It argued a point of view, the idea that reality is already much more fantastic than we imagine, and that if we peek beneath its surface, we will discover the strange connections linking everything together.
This may be the roots of a ‘conspiracy consciousness’, but it is also the beginning of a sense of a deeper meaning, hidden somewhere within the everyday world, that we can discover if we look for it.
Where Lovecraft, a familiar figure to Planète readers, warns us not to connect the dots, for fear of discovering a maddening reality:
“the most merciful thing in the world,” he tells us, “is the inability of the human mind to correlate all its contents.”
Pauwels and Bergier positively insist that we do so.
For them, reality is not devastating, but fantastic, and their pursuit of it is not an escape from life – as it is for many romantics – but a deeper participation in it.

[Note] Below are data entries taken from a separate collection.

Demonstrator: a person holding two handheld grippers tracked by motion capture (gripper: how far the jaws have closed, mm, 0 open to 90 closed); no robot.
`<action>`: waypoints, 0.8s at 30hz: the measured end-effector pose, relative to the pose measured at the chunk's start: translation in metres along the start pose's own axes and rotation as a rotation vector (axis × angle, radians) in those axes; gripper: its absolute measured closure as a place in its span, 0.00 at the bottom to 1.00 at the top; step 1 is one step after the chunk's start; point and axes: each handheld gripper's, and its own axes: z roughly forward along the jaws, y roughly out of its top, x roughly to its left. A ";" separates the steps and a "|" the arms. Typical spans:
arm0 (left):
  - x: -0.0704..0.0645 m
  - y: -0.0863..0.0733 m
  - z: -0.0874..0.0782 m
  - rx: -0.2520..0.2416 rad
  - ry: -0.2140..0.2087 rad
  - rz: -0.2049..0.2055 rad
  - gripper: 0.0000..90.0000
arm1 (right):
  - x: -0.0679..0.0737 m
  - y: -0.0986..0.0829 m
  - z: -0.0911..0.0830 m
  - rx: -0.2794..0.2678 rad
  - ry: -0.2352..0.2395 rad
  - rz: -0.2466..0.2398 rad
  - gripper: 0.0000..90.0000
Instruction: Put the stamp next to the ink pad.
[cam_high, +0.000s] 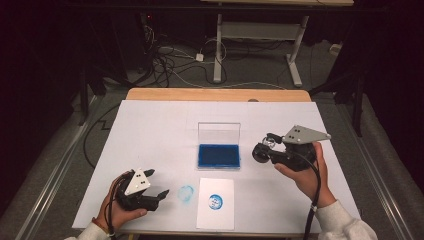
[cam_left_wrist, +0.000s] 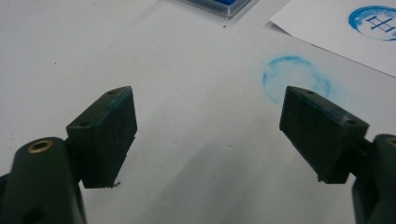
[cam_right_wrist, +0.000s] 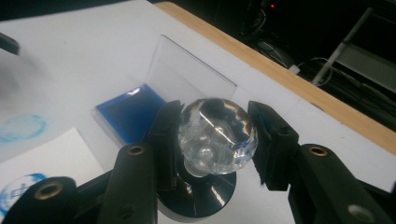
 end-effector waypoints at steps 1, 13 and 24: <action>0.000 0.000 0.000 -0.002 0.000 0.000 0.21 | -0.001 0.003 0.002 0.012 0.001 -0.008 0.64; 0.000 0.001 0.002 0.008 0.003 0.001 0.21 | -0.010 0.018 0.028 0.050 -0.060 -0.030 0.64; 0.000 0.001 0.004 0.018 -0.003 0.001 0.21 | -0.015 -0.002 0.064 0.131 -0.064 0.005 0.63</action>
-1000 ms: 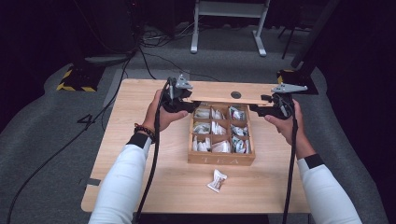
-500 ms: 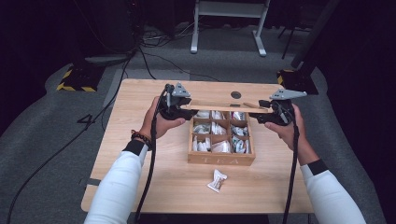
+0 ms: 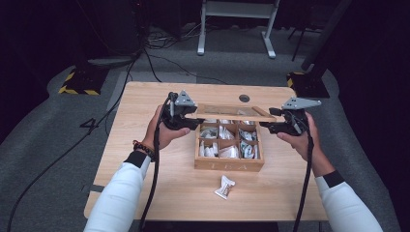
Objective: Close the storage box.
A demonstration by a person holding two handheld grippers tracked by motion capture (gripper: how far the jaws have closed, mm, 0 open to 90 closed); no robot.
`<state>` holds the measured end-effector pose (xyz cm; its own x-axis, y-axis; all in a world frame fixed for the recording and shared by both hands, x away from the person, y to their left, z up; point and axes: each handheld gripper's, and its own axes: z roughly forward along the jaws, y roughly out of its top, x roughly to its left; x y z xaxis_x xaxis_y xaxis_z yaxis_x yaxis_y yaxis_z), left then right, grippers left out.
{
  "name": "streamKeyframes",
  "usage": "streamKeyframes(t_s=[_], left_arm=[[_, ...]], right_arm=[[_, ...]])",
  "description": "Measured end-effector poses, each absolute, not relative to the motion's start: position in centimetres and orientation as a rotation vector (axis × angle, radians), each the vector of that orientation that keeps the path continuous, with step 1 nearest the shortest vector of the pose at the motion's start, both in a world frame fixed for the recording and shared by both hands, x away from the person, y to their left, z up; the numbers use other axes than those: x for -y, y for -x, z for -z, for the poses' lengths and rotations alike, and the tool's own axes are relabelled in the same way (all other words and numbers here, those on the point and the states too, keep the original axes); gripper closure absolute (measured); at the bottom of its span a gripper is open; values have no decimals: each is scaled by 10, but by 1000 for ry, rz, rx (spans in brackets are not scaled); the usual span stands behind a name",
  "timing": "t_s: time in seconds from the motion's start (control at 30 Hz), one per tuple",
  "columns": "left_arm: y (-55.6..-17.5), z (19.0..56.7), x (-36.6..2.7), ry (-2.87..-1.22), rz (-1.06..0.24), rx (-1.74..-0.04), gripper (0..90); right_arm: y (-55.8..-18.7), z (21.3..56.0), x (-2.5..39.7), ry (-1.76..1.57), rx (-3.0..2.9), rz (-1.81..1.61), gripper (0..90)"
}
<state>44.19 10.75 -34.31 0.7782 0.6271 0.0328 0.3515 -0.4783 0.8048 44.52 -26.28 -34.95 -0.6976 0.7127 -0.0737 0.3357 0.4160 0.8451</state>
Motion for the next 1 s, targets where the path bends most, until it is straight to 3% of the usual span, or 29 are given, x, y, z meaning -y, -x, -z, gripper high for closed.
streamKeyframes(t_s=[1.0], left_arm=[[-423, 374, -106, -2213, -425, -680, 438]], right_arm=[[-414, 372, 263, -777, -2328, -1195, 291]])
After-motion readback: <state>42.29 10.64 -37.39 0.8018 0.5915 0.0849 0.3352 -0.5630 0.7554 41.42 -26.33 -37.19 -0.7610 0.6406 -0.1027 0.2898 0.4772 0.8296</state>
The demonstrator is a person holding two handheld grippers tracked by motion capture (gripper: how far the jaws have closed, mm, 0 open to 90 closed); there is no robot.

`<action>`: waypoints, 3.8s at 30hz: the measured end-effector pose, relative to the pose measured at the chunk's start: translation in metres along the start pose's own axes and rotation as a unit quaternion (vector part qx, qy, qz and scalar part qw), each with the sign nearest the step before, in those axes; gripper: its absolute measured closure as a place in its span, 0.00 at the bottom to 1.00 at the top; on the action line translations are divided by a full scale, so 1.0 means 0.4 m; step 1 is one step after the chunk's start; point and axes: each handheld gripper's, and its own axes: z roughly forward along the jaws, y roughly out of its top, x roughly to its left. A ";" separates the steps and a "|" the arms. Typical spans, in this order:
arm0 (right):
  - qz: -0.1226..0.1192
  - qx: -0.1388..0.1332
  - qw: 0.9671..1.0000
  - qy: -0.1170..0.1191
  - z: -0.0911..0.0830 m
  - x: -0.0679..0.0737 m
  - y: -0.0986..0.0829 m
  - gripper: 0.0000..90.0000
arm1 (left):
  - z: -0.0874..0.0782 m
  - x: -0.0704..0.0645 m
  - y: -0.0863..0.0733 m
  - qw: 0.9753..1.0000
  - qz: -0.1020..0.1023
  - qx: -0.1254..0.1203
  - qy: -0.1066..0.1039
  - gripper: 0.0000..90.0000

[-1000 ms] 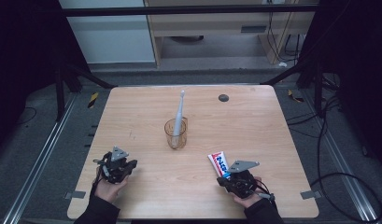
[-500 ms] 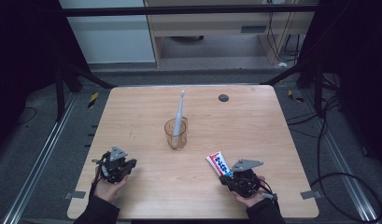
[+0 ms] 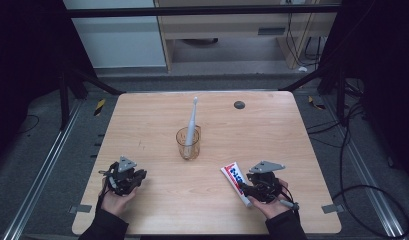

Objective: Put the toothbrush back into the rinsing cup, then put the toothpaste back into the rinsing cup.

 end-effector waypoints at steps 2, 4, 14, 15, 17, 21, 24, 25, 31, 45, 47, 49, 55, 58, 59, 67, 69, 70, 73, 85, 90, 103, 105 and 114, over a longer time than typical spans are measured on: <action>0.005 0.005 1.000 -0.005 0.000 0.000 0.005 0.56 | 0.001 0.000 0.000 1.000 0.000 0.000 0.001 0.90; 0.005 0.010 1.000 -0.014 0.002 -0.001 0.010 0.54 | 0.001 0.000 0.000 1.000 0.001 0.000 0.002 0.89; -0.002 0.028 0.999 -0.020 0.023 0.003 0.028 0.50 | 0.001 0.003 0.002 1.000 0.001 -0.005 0.008 0.80; -0.001 0.029 0.999 -0.020 0.025 0.004 0.030 0.50 | 0.001 0.002 0.003 1.000 0.001 -0.005 0.009 0.79; -0.005 0.031 0.999 -0.019 0.032 0.005 0.037 0.50 | 0.003 0.002 0.003 1.000 0.003 -0.004 0.012 0.77; -0.002 0.036 0.999 -0.017 0.045 0.007 0.044 0.49 | 0.003 0.007 0.003 1.000 0.003 -0.005 0.021 0.73; -0.006 0.041 0.999 -0.021 0.055 0.012 0.047 0.49 | 0.004 0.012 0.002 1.000 0.004 -0.004 0.026 0.71; -0.005 0.045 0.999 -0.022 0.060 0.013 0.048 0.49 | 0.005 0.012 0.001 1.000 0.004 -0.004 0.028 0.70; -0.001 0.056 0.998 -0.021 0.075 0.012 0.058 0.47 | 0.007 0.014 0.001 0.999 0.006 -0.002 0.032 0.68; 0.001 0.087 0.996 -0.029 0.121 0.008 0.076 0.44 | 0.009 0.018 -0.002 0.999 0.009 0.001 0.034 0.66; 0.002 0.089 0.996 -0.030 0.125 0.005 0.077 0.44 | 0.010 0.018 -0.002 0.999 0.009 0.002 0.034 0.66; 0.006 0.090 0.995 -0.030 0.127 0.003 0.077 0.43 | 0.010 0.018 -0.002 0.999 0.009 0.002 0.034 0.66; 0.009 0.096 0.995 -0.027 0.136 0.000 0.079 0.42 | 0.009 0.017 -0.002 0.999 0.009 0.002 0.034 0.65; 0.008 0.101 0.995 -0.028 0.143 -0.002 0.078 0.42 | 0.010 0.017 -0.001 0.999 0.010 0.002 0.033 0.65; 0.010 0.103 0.994 -0.025 0.145 -0.001 0.078 0.41 | 0.010 0.017 -0.001 0.999 0.010 0.002 0.033 0.65; 0.009 0.112 0.993 -0.027 0.159 0.000 0.074 0.41 | 0.011 0.016 -0.001 0.999 0.010 0.003 0.033 0.65; 0.007 0.115 0.993 -0.026 0.163 0.001 0.074 0.41 | 0.011 0.016 -0.001 0.999 0.011 0.003 0.032 0.65; 0.006 0.117 0.993 -0.026 0.167 0.002 0.074 0.41 | 0.011 0.016 -0.001 0.999 0.011 0.003 0.032 0.65; 0.005 0.121 0.992 -0.031 0.173 0.001 0.073 0.41 | 0.012 0.016 -0.001 0.999 0.011 0.004 0.032 0.65; 0.006 0.137 0.990 -0.032 0.184 -0.001 0.071 0.41 | 0.014 0.015 -0.001 0.999 0.012 0.007 0.030 0.66; 0.010 0.140 0.990 -0.030 0.189 -0.005 0.071 0.40 | 0.015 0.014 0.000 0.999 0.013 0.008 0.030 0.66; 0.001 0.146 0.989 -0.037 0.192 0.009 0.074 0.49 | 0.017 0.012 0.001 0.999 0.012 0.009 0.028 0.66; 0.002 0.147 0.988 -0.038 0.191 0.011 0.075 0.52 | 0.017 0.012 0.000 0.999 0.012 0.009 0.028 0.66; 0.012 0.146 0.989 -0.026 0.168 0.004 0.084 0.73 | 0.017 0.012 0.001 0.999 0.013 0.009 0.027 0.67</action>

The fantastic was reached by making contact with reality directly, by throwing off old habits of mind and prejudices of thought and opening consciousness to new possibilities.
It was reached through what Pauwels and Bergier, borrowing from Gurdjieff, called “the awakened state,” a new way of understanding reality, beyond the usual limits of “yes” or “no” that keep us hypnotized. 2
It was this aspect of the book that attracted the praise of important figures like the philosopher Edgar Morin and the writer Umberto Eco.

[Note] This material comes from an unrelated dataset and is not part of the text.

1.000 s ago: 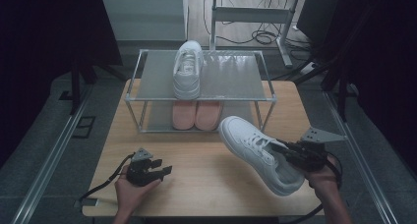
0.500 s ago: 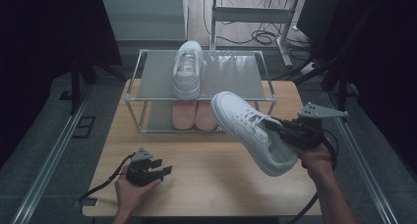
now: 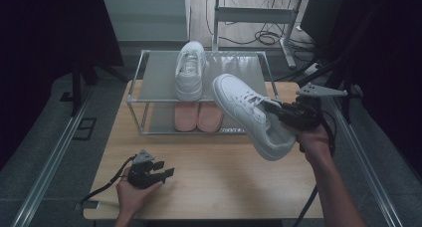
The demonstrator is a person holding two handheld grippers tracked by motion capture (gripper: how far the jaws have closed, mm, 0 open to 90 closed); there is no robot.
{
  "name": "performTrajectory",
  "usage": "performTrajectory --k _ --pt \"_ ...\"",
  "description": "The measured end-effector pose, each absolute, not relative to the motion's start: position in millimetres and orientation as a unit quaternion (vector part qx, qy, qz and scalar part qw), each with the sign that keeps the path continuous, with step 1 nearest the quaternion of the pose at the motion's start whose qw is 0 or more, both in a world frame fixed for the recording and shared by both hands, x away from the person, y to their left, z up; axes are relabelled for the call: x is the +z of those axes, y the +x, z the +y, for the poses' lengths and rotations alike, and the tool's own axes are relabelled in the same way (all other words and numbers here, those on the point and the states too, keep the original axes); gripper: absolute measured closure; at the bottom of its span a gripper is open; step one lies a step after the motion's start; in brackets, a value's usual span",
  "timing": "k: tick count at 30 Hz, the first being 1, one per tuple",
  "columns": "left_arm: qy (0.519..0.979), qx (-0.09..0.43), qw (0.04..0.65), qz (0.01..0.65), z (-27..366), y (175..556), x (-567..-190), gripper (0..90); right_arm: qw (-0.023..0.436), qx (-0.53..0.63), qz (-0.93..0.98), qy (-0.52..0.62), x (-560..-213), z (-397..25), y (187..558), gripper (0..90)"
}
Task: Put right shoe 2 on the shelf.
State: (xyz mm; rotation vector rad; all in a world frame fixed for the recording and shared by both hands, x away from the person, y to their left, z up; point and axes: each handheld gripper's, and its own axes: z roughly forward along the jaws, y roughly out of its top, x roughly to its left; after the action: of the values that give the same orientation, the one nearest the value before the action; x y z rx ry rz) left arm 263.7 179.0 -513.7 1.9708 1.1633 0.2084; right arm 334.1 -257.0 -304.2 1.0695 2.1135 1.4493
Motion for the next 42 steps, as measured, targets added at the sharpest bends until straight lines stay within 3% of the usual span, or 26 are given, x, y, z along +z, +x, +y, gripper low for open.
performTrajectory --k 21,42 --pt "0.785 0.084 0.407 0.459 179 264 -514 47.3 0.202 0.486 0.718 0.455 -277 -222 394 80.9" --pt "0.785 0.085 0.408 0.459 180 265 -515 47.3 0.208 0.442 0.698 0.523 -272 -188 459 81.0"
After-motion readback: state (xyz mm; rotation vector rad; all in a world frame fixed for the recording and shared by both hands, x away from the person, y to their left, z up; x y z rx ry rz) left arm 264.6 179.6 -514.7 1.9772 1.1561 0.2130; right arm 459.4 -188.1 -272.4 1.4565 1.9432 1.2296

For the historian of religion Mircea Eliade, what was “new and exhilarating” about The Morning of the Magicians,
“was the optimistic and holistic outlook… in which human life again became meaningful and promised an endless perfectibility.”
We were called to,
“conquer the physical universe and to unravel the other, enigmatic universes revealed by occultists and gnostics.” 3
Not all shared Eliade’s appreciation.
Some, like the scholar of esotericism Antoine Faivre, who knew Pauwels and Bergier, saw the book as little more than a,
“masterpiece of confusionism” and “an adroit commercial undertaking.” 4
That it was a commercial success is undoubted, yet an honest appraisal must admit to some “confusionism” as well.
An attentive reader soon encounters it.
The book is full of inaccuracies, its breathless prose often trips over itself with sensational claims, its research is questionable, and references are at a premium…
It is, as Colin Wilson wrote, a “curious hodgepodge of a book,” “too wild and undisciplined,” and lacking a connecting thread linking together its ideas about a hollow earth, ancient astronauts, lost civilizations and dozens of other strange items. 5
In this, it suffers the same defect as the books of Charles Fort, a central influence on Pauwels and Bergier, and which also hampers their later collaborations Eternal Man (1972) and Impossible Possibilities (1974), neither of which have the same magic as their first effort.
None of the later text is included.